▶ Assignment: Only the opening lines of the listing, through the one with "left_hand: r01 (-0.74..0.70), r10", are to be retyped, each exactly as it stands.

▶ Working data:
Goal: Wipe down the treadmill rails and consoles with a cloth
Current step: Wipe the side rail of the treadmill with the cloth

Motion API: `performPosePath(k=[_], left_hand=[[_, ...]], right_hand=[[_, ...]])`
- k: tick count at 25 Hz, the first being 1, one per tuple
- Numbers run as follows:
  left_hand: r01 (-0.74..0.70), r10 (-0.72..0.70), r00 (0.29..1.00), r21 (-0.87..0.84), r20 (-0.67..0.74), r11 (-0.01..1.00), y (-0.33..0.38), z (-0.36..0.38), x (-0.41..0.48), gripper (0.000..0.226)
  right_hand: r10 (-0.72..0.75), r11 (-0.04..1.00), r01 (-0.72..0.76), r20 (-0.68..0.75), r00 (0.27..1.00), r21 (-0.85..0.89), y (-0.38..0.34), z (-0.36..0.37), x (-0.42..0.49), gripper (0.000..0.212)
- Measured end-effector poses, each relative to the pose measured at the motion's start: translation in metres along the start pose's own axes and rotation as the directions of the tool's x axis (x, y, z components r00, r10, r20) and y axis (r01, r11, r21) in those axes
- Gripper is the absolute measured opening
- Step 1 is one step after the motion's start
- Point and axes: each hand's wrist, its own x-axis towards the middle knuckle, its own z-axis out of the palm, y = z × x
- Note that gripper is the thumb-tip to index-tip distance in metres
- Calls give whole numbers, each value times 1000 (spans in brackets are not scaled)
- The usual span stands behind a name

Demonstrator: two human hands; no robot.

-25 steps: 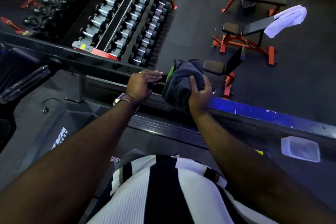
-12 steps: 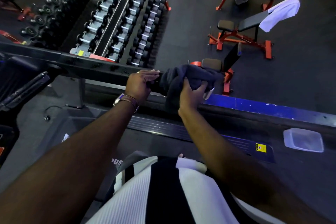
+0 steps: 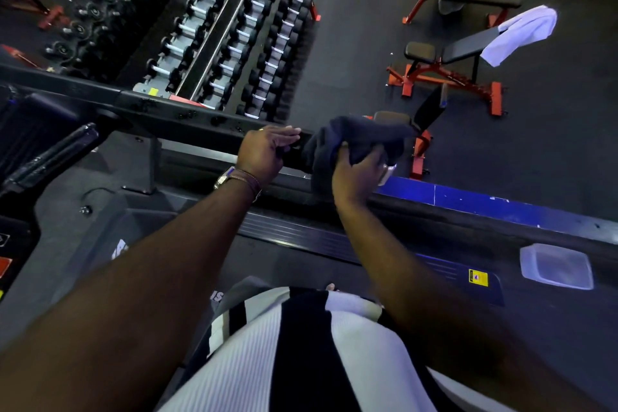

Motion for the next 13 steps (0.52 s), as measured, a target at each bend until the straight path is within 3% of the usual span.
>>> performPosePath(k=[1,2,3,5,6,7,8,10,11,13], left_hand=[[1,-1,1000,-1,-5,1000,0,2,-1,40],[2,-2,1000,0,-9,1000,1,2,-1,41],[3,-3,1000,3,-10,1000,1,2,-1,42],[2,-2,1000,12,-13,1000,1,1,0,42],[2,-2,1000,20,-13,1000,1,1,-1,42],[5,-5,1000,31,-10,1000,2,2,-1,41],[12,-12,1000,42,-6,999,2,1,-1,40],[34,-34,999,48,4,998,4,0,-1,38],[38,-39,999,51,22,998,5,-2,0,37],[15,-21,997,76,72,997,7,-8,2,33]], right_hand=[[-100,975,99,8,995,-197,0,-2,9,42],[-127,966,134,43,991,-220,2,-5,20,32],[-85,987,95,83,993,-127,3,-7,30,22],[159,976,-180,171,972,118,3,-7,45,13],[208,969,-227,182,961,93,0,-7,51,14],[155,988,-147,176,972,-55,-3,-6,55,16],[25,956,40,215,976,-290,-6,-4,60,20],[-178,640,458,461,870,-617,-17,1,65,33],[-170,485,589,591,789,-647,-26,5,66,40],[-115,314,739,748,653,-597,-34,10,73,48]])
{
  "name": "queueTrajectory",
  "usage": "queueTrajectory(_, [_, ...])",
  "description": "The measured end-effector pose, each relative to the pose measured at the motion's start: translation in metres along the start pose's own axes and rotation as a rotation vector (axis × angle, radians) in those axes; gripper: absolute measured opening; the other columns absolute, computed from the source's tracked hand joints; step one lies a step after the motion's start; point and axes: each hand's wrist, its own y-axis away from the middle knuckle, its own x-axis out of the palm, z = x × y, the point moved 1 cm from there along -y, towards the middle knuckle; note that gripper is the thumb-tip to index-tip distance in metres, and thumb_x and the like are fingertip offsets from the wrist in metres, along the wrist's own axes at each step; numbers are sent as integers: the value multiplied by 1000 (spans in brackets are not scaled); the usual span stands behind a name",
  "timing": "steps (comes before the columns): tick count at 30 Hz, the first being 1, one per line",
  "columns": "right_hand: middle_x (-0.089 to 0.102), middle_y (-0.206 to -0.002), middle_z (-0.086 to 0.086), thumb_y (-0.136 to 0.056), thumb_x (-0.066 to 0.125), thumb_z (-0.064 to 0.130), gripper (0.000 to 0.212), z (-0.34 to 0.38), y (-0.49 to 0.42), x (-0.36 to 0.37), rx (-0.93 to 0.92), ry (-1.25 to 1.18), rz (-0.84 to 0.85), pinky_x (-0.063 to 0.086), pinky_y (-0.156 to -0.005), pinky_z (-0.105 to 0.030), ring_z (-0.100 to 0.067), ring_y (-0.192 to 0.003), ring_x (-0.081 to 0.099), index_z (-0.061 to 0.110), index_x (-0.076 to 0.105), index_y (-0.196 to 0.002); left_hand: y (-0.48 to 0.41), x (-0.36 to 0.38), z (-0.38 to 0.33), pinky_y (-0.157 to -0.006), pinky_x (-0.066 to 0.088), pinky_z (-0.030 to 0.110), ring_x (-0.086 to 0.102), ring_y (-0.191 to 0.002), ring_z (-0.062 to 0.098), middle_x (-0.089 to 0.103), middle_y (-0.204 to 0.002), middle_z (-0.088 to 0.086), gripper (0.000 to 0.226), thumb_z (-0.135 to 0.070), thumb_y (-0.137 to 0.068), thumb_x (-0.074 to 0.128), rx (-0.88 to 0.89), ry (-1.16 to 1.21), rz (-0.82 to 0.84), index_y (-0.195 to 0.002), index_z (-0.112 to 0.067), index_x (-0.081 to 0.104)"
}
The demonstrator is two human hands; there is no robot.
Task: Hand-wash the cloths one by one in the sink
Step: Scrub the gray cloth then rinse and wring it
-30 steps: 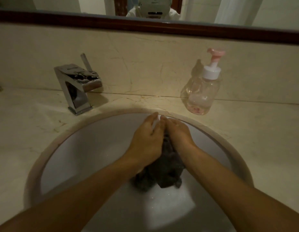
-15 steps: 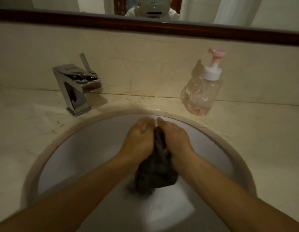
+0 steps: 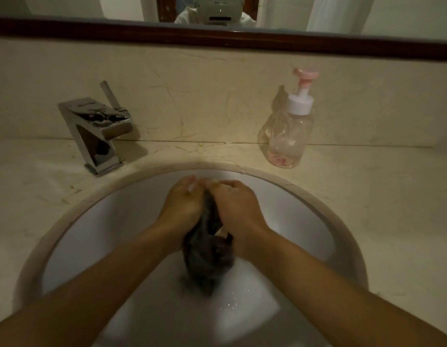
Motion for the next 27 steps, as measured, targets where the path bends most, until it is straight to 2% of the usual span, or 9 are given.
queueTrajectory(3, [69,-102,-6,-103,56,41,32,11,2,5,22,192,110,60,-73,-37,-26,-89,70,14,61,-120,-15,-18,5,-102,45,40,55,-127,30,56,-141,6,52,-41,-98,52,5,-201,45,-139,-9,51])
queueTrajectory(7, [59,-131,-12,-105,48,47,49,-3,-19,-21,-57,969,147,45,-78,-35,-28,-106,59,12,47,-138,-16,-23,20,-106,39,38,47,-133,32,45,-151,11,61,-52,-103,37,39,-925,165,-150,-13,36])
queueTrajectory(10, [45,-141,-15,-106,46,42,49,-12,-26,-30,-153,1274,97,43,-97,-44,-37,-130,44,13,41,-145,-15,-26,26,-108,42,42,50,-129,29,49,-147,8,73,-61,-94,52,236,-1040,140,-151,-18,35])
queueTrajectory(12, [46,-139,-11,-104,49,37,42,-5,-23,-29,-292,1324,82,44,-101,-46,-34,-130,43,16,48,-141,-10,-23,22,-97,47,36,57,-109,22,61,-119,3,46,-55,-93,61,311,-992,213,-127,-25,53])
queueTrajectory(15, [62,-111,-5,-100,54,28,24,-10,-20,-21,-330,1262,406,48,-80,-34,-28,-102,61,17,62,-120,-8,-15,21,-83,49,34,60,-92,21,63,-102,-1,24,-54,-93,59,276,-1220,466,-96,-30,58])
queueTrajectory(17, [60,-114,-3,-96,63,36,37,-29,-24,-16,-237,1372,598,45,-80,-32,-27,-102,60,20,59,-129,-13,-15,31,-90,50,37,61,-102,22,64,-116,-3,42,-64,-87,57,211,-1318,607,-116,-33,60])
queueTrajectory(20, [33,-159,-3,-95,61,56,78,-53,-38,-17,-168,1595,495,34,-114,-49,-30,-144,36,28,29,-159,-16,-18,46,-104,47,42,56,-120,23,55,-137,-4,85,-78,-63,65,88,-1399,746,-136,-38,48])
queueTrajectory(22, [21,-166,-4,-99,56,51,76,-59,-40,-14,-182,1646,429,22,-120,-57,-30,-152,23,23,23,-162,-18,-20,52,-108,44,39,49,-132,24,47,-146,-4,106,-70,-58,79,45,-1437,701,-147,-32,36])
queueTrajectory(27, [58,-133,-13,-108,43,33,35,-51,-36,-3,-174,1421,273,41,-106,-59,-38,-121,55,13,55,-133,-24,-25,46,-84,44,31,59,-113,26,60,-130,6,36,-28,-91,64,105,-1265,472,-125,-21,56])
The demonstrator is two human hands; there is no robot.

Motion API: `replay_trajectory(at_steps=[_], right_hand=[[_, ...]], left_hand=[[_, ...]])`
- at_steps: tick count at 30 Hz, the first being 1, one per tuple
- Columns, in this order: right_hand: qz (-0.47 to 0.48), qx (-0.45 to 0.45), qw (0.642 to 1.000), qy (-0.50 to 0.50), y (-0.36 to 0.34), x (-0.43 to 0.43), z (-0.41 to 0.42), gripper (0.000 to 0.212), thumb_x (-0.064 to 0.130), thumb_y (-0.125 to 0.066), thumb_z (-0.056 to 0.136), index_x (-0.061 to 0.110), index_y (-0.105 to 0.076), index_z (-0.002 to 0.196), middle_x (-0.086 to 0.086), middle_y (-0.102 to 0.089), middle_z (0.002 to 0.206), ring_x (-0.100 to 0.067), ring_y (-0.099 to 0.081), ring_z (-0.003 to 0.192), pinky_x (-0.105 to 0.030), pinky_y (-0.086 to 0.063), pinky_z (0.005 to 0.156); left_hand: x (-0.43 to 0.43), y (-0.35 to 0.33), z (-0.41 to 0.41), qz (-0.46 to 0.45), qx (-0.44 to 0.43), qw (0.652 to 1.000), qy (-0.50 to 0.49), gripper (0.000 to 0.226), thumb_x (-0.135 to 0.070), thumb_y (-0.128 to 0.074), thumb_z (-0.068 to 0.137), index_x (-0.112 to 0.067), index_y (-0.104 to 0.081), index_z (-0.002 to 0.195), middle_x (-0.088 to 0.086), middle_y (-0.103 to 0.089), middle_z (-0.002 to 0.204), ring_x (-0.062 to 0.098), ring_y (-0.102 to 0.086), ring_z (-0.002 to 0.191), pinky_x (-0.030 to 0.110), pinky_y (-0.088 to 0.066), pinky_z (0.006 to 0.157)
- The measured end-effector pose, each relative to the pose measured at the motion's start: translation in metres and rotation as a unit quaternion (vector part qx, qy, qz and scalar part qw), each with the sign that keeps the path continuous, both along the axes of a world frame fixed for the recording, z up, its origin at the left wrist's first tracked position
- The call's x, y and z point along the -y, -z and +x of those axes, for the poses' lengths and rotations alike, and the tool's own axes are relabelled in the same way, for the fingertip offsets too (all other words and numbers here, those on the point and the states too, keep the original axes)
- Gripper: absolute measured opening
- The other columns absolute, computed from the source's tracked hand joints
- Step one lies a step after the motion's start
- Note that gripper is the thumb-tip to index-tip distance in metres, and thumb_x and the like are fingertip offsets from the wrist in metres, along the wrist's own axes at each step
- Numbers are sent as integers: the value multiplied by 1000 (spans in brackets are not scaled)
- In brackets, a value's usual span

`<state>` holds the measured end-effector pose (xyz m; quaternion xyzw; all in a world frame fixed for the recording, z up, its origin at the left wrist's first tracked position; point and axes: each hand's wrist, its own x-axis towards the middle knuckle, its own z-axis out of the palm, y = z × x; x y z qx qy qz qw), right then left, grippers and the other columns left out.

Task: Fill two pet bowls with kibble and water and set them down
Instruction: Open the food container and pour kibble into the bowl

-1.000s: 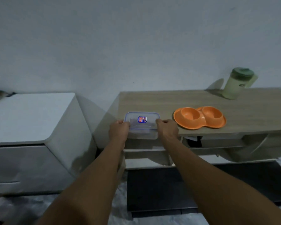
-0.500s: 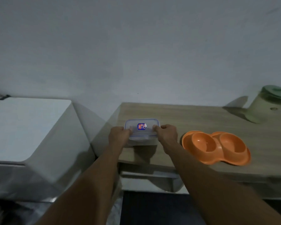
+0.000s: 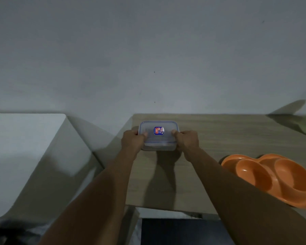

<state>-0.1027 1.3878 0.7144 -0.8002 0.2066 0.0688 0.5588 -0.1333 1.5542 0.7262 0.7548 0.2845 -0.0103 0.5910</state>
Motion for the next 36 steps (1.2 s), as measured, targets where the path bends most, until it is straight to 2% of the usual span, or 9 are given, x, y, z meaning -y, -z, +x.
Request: replay_trajectory(at_steps=[2,6,10,14,17,20,26,31,36], right_hand=[[20,-22,999,17,-2,-4,17,36,37,-79,72,8,-58,69,-18,-58,79,-30,-60,72,-49,-58,70],[87,-112,990,22,-18,-5,30,26,15,-71,88,7,-49,78,-12,-45,70,-21,-45,56,-31,-39,56],[97,-125,986,47,-12,-5,40,23,12,-74,85,7,-51,81,-10,-42,67,-21,-43,56,-29,-35,56],[-101,-25,994,30,-11,-19,42,41,14,-74,79,-3,-58,113,-20,-64,108,-35,-65,101,-37,-51,80],[-193,-13,981,-16,-24,-21,39,58,19,-73,79,5,-44,127,-19,-54,127,-40,-55,118,-43,-49,97],[-297,3,940,-166,-39,-23,53,42,18,-63,79,15,-58,121,-14,-56,130,-36,-53,120,-46,-48,101],[-318,9,911,-264,-39,-65,77,34,27,-35,101,7,-57,119,-20,-61,122,-39,-59,109,-42,-47,90],[-380,-23,895,-231,-25,-77,98,45,51,-36,92,14,-60,101,-13,-66,108,-32,-60,99,-38,-43,84],[-306,81,935,-160,-23,-78,100,38,47,-45,92,13,-62,89,-6,-68,92,-29,-62,91,-40,-42,91]], left_hand=[[-7,-1,18,-14,-24,1000,13,37,-29,-73,64,-1,-70,87,29,-66,85,37,-69,82,39,-50,64],[-15,-8,36,-63,-60,996,23,17,-4,-69,83,-6,-58,72,14,-56,75,20,-50,56,23,-41,50],[-23,1,49,-46,-36,998,-1,25,-6,-78,75,4,-68,95,18,-65,87,28,-63,71,28,-49,59],[-21,2,51,-27,-48,998,-7,52,-21,-85,57,0,-68,102,17,-71,99,33,-70,89,42,-59,80],[-21,1,53,-78,-63,995,-3,52,-20,-82,61,-2,-62,105,18,-68,99,29,-66,72,35,-57,64],[-22,-1,54,-105,-71,992,-9,41,-12,-78,75,-3,-59,109,18,-63,97,22,-54,59,26,-47,53],[-26,13,65,-144,-80,986,-12,50,-7,-75,78,-7,-55,124,18,-62,118,22,-58,79,23,-46,50],[-26,17,72,-127,-101,987,-1,35,-7,-73,81,-7,-59,113,17,-62,110,25,-59,82,28,-49,53],[-26,16,72,-134,-101,986,-4,36,-6,-71,82,-10,-57,115,17,-61,112,27,-60,88,28,-50,56]])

▶ Completed task:
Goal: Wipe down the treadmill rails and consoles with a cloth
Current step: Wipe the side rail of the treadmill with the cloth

Motion API: `performPosePath(k=[_], left_hand=[[_, ...]], right_hand=[[_, ...]])`
- k: tick count at 25 Hz, the first being 1, one per tuple
- Numbers run as follows:
  left_hand: r01 (-0.74..0.70), r10 (-0.72..0.70), r00 (0.29..1.00), r21 (-0.87..0.84), r20 (-0.67..0.74), r11 (-0.01..1.00), y (-0.33..0.38), z (-0.36..0.38), x (-0.41..0.48), gripper (0.000..0.226)

That concludes the exercise.